“Juan Luis Cipriani no pasará a la historia por su vuelo intelectual, del que, a juzgar por sus sermones, está un tanto desprovisto, ni por su tacto, del que adolece por completo, sino por haber sido el primer religioso del Opus Dei en obtener el capelo cardenalicio, y por su complicidad con la dictadura de Montesinos y Fujimori, a la que apoyó de una manera que sonroja a buen número de católicos peruanos, que fueron sus víctimas y la combatieron”, profetizó Mario Vargas Llosa en El País, el 8 de diciembre del 2002.

 

Como parte de su legado se cuenta el silenciamiento de curas, la politización (o fujimorización) de su gestión episcopal, el desdén por los derechos humanos (llegó a calificar como traidores a la patria a quienes, al denunciar las vejaciones a los derechos básicos, sembraban dudas en torno a las fuerzas del Ejército), el rol controversial que jugó durante la toma de rehenes en la residencia del embajador del Japón, su oposición a la construcción del Museo de la Memoria (“No es cristiano un museo de la memoria”, dijo), su homofobia,  su machismo larvado, su misoginia, el abuso de su poder fáctico para coctelear religión con política y así tratar de imponer creencias religiosas con el propósito de convertirlas en políticas públicas, la defensa del autoritarismo, los intentos por someter a la Universidad Católica, la exigencia temprana del indulto para Alberto Fujimori, la compasión hacia un colega suyo, de su misma familia espiritual, salpicado por un escándalo de connotaciones sexuales (“No hagamos leña del árbol caído”, dijo).
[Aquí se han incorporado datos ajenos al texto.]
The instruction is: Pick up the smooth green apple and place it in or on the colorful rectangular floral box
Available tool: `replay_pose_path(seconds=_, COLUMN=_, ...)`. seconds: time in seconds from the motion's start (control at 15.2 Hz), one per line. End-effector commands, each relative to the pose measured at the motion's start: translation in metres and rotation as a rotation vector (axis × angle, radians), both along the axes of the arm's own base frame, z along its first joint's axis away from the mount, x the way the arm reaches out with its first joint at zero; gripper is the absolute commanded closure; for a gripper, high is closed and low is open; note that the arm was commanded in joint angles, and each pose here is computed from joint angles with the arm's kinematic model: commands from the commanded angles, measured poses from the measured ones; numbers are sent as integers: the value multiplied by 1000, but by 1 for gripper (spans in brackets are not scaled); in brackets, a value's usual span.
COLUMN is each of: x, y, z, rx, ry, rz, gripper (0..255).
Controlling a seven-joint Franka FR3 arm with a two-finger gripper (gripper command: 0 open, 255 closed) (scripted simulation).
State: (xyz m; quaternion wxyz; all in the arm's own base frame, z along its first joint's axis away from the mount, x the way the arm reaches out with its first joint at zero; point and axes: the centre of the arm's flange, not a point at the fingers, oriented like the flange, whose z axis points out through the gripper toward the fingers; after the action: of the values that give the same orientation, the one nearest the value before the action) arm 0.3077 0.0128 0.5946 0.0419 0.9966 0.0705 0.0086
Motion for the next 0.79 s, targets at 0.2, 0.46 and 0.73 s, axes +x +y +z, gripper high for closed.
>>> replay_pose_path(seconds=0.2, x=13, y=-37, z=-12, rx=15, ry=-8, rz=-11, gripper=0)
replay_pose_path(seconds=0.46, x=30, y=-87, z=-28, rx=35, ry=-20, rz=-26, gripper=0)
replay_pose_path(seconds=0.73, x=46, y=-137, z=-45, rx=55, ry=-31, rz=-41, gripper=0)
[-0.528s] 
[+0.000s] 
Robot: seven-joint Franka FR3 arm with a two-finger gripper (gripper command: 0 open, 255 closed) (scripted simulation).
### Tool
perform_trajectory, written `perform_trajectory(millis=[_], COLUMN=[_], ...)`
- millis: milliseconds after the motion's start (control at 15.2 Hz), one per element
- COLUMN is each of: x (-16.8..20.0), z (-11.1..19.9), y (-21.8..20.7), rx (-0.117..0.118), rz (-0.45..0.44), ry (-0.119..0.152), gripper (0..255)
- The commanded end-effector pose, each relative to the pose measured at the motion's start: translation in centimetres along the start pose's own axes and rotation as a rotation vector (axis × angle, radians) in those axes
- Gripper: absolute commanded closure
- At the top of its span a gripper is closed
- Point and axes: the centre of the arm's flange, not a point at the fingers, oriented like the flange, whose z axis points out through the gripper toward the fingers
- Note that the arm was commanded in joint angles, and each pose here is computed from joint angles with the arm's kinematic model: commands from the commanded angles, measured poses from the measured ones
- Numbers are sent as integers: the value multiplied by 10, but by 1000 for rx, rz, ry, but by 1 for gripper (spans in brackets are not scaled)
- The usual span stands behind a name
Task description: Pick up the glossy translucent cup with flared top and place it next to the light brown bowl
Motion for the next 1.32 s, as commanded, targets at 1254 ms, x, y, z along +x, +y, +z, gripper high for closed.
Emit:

Más todavía.  Años más tarde no tendría ningún gesto de aproximación hacia las víctimas del Sodalicio.

 

No solo ello. En una ocasión, desde su púlpito radial, en RPP, tuvo el desatino de desafiar a una de las principales víctimas de Luis Fernando Figari, revictimizándola una vez más. Porque Cipriani siempre ha sido eso. La arrogancia atrevida. La arenga intolerante. La voz reaccionaria. El talante fanático. O para citar de nuevo a Vargas Llosa. Cipriani ha representado “la peor tradición de la Iglesia, la autoritaria y oscurantista, la del Índex, Torquemada, la Inquisición y las parrillas para el hereje y el apóstata”.

 

Y no nos olvidemos de los plagios de Cipriani, por dios. Ampayados por Utero.pe, todo hay que recordarlo, y que llevaron al director de El Comercio, Fernando Berckemeyer, a la decisión de expectorar al cardenal y eliminarlo de su rol de colaboradores y columnistas.

 

Como sea. Esa tradición sectaria e intransigente que duró casi veinte años, y que Juan Luis Cipriani se empeñó en mantener viva a cualquier costo, terminó en un tris. Finalmente cambiaron los vientos, y parece que nos asomamos a un nuevo ciclo, en el fondo y en las formas, en la línea de lo que anunció el papa Francisco en algún momento. Cuando dijo que quería pastores “con olor a oveja”, o algo así.

 

Es verdad, como han hecho notar varios, que lo usual en estos casos es que el máximo pontífice de los católicos no acepte la renuncia en el acto, como ha ocurrido con el cardenal Cipriani. Que lo normal es que se le mantenga al renunciante un tiempo más largo. Que cuando ello no es así es porque sucedió algo. Sea cual fuere la motivación que llevó a Jorge Bergoglio a cambiar de tajo al carca y oscurantista, adoptó, sin duda, la mejor decisión. No hay nada peor que un integrista con poder, de esos que gozan infundiendo miedo para imponer sus doctrinas dogmáticas y sus manifiestos cavernícolas.